START Excerpted records

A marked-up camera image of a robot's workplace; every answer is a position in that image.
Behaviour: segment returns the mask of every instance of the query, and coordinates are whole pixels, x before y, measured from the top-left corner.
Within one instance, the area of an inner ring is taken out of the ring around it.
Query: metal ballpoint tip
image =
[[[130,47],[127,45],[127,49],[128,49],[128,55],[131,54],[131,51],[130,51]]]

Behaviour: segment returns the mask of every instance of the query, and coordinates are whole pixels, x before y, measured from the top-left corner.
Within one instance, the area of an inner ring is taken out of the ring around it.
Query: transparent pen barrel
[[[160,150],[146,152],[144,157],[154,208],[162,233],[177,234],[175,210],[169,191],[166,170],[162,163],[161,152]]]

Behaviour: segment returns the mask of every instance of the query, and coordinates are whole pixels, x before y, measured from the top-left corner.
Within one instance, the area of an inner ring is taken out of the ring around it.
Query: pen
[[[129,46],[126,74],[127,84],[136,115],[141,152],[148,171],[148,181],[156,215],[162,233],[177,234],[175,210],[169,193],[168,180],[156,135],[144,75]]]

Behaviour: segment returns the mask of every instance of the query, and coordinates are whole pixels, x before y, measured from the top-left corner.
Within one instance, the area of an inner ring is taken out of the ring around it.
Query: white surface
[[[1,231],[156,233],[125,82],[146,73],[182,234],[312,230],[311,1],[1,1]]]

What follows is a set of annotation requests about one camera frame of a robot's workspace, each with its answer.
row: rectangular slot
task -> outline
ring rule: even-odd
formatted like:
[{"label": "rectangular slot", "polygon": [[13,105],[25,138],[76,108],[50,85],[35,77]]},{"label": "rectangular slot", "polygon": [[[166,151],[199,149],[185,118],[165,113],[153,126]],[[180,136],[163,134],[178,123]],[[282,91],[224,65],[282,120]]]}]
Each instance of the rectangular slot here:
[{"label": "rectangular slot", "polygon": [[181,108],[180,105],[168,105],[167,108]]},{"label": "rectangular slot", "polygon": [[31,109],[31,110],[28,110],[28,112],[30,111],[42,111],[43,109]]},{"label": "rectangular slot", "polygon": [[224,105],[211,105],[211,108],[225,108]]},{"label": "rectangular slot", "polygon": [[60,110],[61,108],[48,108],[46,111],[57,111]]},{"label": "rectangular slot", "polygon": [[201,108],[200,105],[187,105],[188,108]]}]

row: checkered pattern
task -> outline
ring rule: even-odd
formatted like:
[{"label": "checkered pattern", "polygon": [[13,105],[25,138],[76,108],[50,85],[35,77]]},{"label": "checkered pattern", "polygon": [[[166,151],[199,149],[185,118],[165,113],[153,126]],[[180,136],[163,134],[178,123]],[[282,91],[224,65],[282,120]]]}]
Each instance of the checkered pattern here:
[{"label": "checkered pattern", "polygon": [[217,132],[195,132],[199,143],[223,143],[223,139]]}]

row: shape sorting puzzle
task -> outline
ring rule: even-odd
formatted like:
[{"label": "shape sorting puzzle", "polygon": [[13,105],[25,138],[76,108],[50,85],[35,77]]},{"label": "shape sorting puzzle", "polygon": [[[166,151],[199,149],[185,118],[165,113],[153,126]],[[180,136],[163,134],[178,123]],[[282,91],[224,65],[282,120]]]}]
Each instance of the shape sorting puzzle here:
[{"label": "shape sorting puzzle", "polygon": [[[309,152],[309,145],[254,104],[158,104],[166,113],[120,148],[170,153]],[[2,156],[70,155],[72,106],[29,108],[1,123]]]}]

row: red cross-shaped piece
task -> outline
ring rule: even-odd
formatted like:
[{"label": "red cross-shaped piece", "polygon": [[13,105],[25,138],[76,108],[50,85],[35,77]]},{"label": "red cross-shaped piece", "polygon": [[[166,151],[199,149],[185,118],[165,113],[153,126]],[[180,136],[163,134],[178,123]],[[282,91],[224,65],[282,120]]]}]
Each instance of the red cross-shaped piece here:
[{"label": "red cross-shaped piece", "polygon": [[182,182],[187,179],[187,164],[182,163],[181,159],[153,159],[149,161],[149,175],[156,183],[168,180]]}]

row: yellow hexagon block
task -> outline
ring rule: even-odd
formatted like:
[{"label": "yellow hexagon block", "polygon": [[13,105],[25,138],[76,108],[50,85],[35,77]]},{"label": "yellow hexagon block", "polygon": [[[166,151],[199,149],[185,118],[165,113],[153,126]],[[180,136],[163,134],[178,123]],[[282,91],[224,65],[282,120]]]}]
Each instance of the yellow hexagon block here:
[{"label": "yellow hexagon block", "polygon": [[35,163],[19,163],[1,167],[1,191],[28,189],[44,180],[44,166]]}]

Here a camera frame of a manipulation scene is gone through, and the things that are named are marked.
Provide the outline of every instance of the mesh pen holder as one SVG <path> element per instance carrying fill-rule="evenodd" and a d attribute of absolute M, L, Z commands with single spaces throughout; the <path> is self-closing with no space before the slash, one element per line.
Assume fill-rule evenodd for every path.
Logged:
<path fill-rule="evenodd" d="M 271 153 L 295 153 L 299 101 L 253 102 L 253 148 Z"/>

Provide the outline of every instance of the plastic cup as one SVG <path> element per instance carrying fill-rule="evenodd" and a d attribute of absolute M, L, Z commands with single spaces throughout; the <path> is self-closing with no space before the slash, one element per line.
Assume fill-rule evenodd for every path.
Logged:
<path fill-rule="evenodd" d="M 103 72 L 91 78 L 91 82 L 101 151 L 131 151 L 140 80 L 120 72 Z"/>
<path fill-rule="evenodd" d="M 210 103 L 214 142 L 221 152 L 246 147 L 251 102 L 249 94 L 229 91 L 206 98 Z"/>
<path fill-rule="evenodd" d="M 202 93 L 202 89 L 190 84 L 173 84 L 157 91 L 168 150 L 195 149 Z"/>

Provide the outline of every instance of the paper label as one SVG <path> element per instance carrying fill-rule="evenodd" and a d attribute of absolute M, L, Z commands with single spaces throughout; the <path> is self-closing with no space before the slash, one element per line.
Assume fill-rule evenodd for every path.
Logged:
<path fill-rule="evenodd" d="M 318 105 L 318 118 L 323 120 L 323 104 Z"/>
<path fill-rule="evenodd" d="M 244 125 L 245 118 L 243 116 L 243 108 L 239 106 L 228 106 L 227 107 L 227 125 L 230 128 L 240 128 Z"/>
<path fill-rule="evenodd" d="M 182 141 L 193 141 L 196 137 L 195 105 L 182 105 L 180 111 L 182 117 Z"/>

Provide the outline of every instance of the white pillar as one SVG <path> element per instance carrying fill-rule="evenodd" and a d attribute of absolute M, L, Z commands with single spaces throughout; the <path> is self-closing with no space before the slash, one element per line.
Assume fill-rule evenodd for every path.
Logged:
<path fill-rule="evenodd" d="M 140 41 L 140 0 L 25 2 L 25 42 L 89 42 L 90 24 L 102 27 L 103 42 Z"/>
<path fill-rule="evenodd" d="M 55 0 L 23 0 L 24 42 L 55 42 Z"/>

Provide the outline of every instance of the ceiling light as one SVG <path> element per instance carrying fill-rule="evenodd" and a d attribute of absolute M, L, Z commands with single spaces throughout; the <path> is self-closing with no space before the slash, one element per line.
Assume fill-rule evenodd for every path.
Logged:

END Excerpted records

Task to carry out: Repeat this material verbatim.

The completed task:
A marked-up camera image of a robot's workplace; every answer is a position in that image.
Behaviour: segment returns the mask of every instance of the query, and coordinates are whole pixels, x before y, measured from the top-left corner.
Within one instance, the area of an inner ring is taken out of the ring around it.
Query: metal ballpoint tip
image =
[[[130,47],[127,45],[127,49],[128,49],[128,55],[131,54],[131,51],[130,51]]]

Behaviour: segment returns the mask of every instance of the query, and coordinates are whole pixels, x before y, measured from the top-left corner.
Within one instance, the area of an inner ring is taken out of the ring around it.
Query: transparent pen barrel
[[[160,150],[146,152],[144,157],[154,208],[162,233],[177,234],[175,210],[169,191],[166,170],[162,163],[161,152]]]

Behaviour: segment returns the mask of every instance of the query, and coordinates are whole pixels, x before y, measured from the top-left corner.
Within one instance, the area of an inner ring is taken out of the ring around it.
Query: pen
[[[129,46],[126,74],[127,84],[136,115],[141,152],[148,171],[148,181],[156,215],[162,233],[177,234],[175,210],[169,193],[168,180],[156,135],[144,75]]]

Behaviour: segment returns the mask of every instance of the query, and coordinates are whole pixels, x before y, measured from the top-left corner.
Within one instance, the area of an inner ring is taken out of the ring around it.
Query: white surface
[[[1,231],[156,233],[125,82],[146,73],[182,234],[312,230],[311,1],[1,1]]]

What follows is a set of annotation requests about one camera frame of a robot's workspace, each with its answer.
row: rectangular slot
task -> outline
ring rule: even-odd
formatted like:
[{"label": "rectangular slot", "polygon": [[13,105],[25,138],[76,108],[50,85],[35,77]]},{"label": "rectangular slot", "polygon": [[[166,151],[199,149],[185,118],[165,113],[153,126]],[[180,136],[163,134],[178,123]],[[282,91],[224,65],[282,120]]]}]
Each instance of the rectangular slot here:
[{"label": "rectangular slot", "polygon": [[181,108],[180,105],[168,105],[167,108]]},{"label": "rectangular slot", "polygon": [[31,109],[31,110],[28,110],[28,112],[30,111],[42,111],[43,109]]},{"label": "rectangular slot", "polygon": [[224,105],[211,105],[211,108],[225,108]]},{"label": "rectangular slot", "polygon": [[60,110],[61,108],[48,108],[46,111],[57,111]]},{"label": "rectangular slot", "polygon": [[201,108],[200,105],[187,105],[188,108]]}]

row: checkered pattern
task -> outline
ring rule: even-odd
formatted like:
[{"label": "checkered pattern", "polygon": [[13,105],[25,138],[76,108],[50,85],[35,77]]},{"label": "checkered pattern", "polygon": [[[166,151],[199,149],[185,118],[165,113],[153,126]],[[180,136],[163,134],[178,123]],[[282,91],[224,65],[282,120]]]}]
Each instance of the checkered pattern here:
[{"label": "checkered pattern", "polygon": [[217,132],[195,132],[199,143],[223,143],[223,139]]}]

row: shape sorting puzzle
task -> outline
ring rule: even-odd
formatted like:
[{"label": "shape sorting puzzle", "polygon": [[13,105],[25,138],[76,108],[50,85],[35,77]]},{"label": "shape sorting puzzle", "polygon": [[[166,151],[199,149],[185,118],[165,113],[153,126]],[[180,136],[163,134],[178,123]],[[282,91],[224,65],[282,120]]]}]
Each instance of the shape sorting puzzle here:
[{"label": "shape sorting puzzle", "polygon": [[[309,152],[309,145],[254,104],[158,104],[166,113],[120,148],[170,153]],[[2,156],[70,155],[72,106],[29,108],[1,123]]]}]

row: red cross-shaped piece
task -> outline
ring rule: even-odd
formatted like:
[{"label": "red cross-shaped piece", "polygon": [[13,105],[25,138],[76,108],[50,85],[35,77]]},{"label": "red cross-shaped piece", "polygon": [[[166,151],[199,149],[185,118],[165,113],[153,126]],[[180,136],[163,134],[178,123]],[[282,91],[224,65],[282,120]]]}]
Each instance of the red cross-shaped piece here:
[{"label": "red cross-shaped piece", "polygon": [[182,182],[187,179],[187,164],[182,163],[181,159],[153,159],[149,161],[149,175],[156,183],[168,180]]}]

row: yellow hexagon block
task -> outline
ring rule: even-odd
formatted like:
[{"label": "yellow hexagon block", "polygon": [[13,105],[25,138],[76,108],[50,85],[35,77]]},{"label": "yellow hexagon block", "polygon": [[[166,151],[199,149],[185,118],[165,113],[153,126]],[[180,136],[163,134],[178,123]],[[282,91],[224,65],[282,120]]]}]
Each instance of the yellow hexagon block here:
[{"label": "yellow hexagon block", "polygon": [[35,163],[19,163],[1,167],[1,191],[28,189],[44,180],[44,166]]}]

Here a camera frame of a manipulation scene is gone through, and the things that are named are marked.
Provide the outline of every instance of the mesh pen holder as one SVG <path> element per instance carrying fill-rule="evenodd" and a d attribute of absolute M, L, Z commands with single spaces throughout; the <path> is self-closing with no space before the slash, one element per line.
Assume fill-rule evenodd for every path.
Logged:
<path fill-rule="evenodd" d="M 271 153 L 295 153 L 299 101 L 253 102 L 253 148 Z"/>

Provide the outline of every instance of the plastic cup as one SVG <path> element per instance carrying fill-rule="evenodd" and a d attribute of absolute M, L, Z commands with single spaces throughout; the <path> is self-closing with no space before the slash, one element per line.
Assume fill-rule evenodd for every path.
Logged:
<path fill-rule="evenodd" d="M 103 72 L 91 78 L 91 82 L 101 151 L 131 151 L 140 80 L 120 72 Z"/>
<path fill-rule="evenodd" d="M 210 103 L 214 142 L 221 152 L 246 147 L 251 102 L 249 94 L 229 91 L 206 98 Z"/>
<path fill-rule="evenodd" d="M 202 93 L 202 89 L 190 84 L 173 84 L 157 91 L 168 150 L 195 149 Z"/>

Provide the outline of every instance of the paper label as one SVG <path> element per instance carrying fill-rule="evenodd" and a d attribute of absolute M, L, Z commands with single spaces throughout; the <path> is self-closing with no space before the slash, one element per line.
Assume fill-rule evenodd for every path.
Logged:
<path fill-rule="evenodd" d="M 318 105 L 318 118 L 323 120 L 323 104 Z"/>
<path fill-rule="evenodd" d="M 244 125 L 245 118 L 243 116 L 243 108 L 239 106 L 228 106 L 227 107 L 227 125 L 230 128 L 240 128 Z"/>
<path fill-rule="evenodd" d="M 182 141 L 193 141 L 196 137 L 195 105 L 182 105 L 180 111 L 182 117 Z"/>

Provide the outline of every instance of the white pillar as one SVG <path> element per instance carrying fill-rule="evenodd" and a d attribute of absolute M, L, Z commands with single spaces throughout; the <path> is self-closing with no space before the slash, one element per line.
Assume fill-rule evenodd for every path.
Logged:
<path fill-rule="evenodd" d="M 140 41 L 140 0 L 25 2 L 25 42 L 89 42 L 90 24 L 102 27 L 103 42 Z"/>
<path fill-rule="evenodd" d="M 55 0 L 23 0 L 24 42 L 55 42 Z"/>

Provide the outline of every instance of the ceiling light as one SVG <path> element per instance carrying fill-rule="evenodd" and a d attribute of absolute M, L, Z commands with single spaces throughout; the <path> is self-closing with no space before the slash, one element per line.
Assume fill-rule evenodd for every path.
Logged:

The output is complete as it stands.